Both types of choroidal tapeta are interspaced just external to the choriocapillaris and internal to the remaining choroidal stroma. The RPE overlying the tapetal region has no melanin granules permitting light to both pass through and be reflected back toward the retinal photoreceptors [30]. The area over which the tapetum is present varies between species but is not typically complete, frequently occupying a swath most prominent in the dorsal retina and tapering with a covering RPE layer more peripherally [19, 29, 30]. The cellular variant, the choroidal tapetum cellulosum, is found in many mammalian carnivores, like cats and dogs, and cartilaginous (sharks, dogfishes) and lobe-fined (lungfishes) fish [19, 26]. The cat possesses one of the most refined cellular tapeta, consisting of rodlets containing riboflavin and zinc cysteine and arranged in a precise hexagonal lattice pattern [19]. The remarkable structural organization, and uniform thickness and spacing tolerance per layer, provides a highly efficient quarter wavelength interference reflector [14].

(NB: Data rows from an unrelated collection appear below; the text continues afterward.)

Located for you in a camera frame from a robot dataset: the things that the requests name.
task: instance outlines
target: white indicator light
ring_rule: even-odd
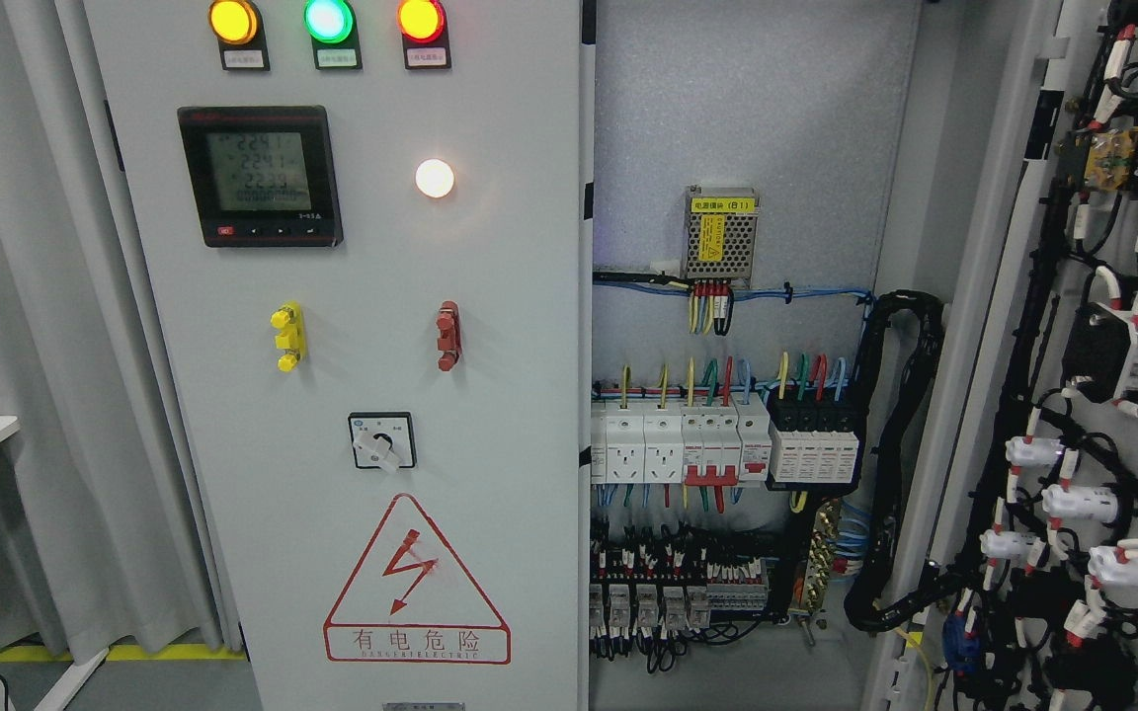
[[[429,198],[443,198],[455,188],[455,171],[445,160],[429,158],[415,168],[415,188]]]

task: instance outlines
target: yellow floor marking
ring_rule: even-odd
[[[41,645],[18,645],[18,647],[7,647],[0,652],[0,662],[72,662],[73,658],[68,653],[59,656],[51,656],[46,647]],[[108,652],[109,662],[189,662],[189,661],[217,661],[217,662],[242,662],[244,652],[231,652],[230,648],[218,648],[212,651],[205,644],[171,644],[160,652],[148,654],[145,648],[137,644],[114,644]]]

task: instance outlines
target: lightning bolt symbol
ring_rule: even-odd
[[[414,563],[407,563],[406,565],[398,565],[402,561],[403,555],[411,553],[411,546],[415,545],[415,541],[420,540],[420,531],[411,529],[407,531],[406,537],[402,539],[402,546],[398,546],[397,553],[393,554],[389,559],[389,564],[385,567],[385,571],[380,573],[380,577],[394,576],[397,572],[414,571],[420,568],[420,574],[415,576],[414,580],[411,580],[411,587],[407,588],[406,593],[403,593],[401,597],[393,600],[393,607],[389,609],[389,615],[394,615],[398,610],[406,607],[407,595],[411,595],[411,590],[415,589],[417,585],[420,585],[420,580],[423,580],[424,576],[428,576],[432,568],[437,565],[438,560],[436,557],[432,561],[415,561]]]

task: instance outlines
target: digital power meter
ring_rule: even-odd
[[[324,108],[188,107],[178,126],[208,247],[340,242]]]

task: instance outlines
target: floor
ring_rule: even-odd
[[[17,711],[31,711],[67,670],[67,662],[1,664]],[[69,711],[261,711],[248,662],[105,662]]]

Unlike the cellular tapetum, which requires a secondary spectral substance, the choroidal tapetum fibrosum accomplishes reflection by the arrangement and orientation of its collagen fibers. Just external to the choriocapillaris, the collagen fibrils are aligned parallel to the retina and at a right angle to incident light [29, 30]. Like the cellular tapetum, the collagen is arranged in a hexagonal array with regular spacing [19]. Fibrous tapeta are noted in ungulates (cow, goats, sheep, and horses) and cetacea (whales, dolphins).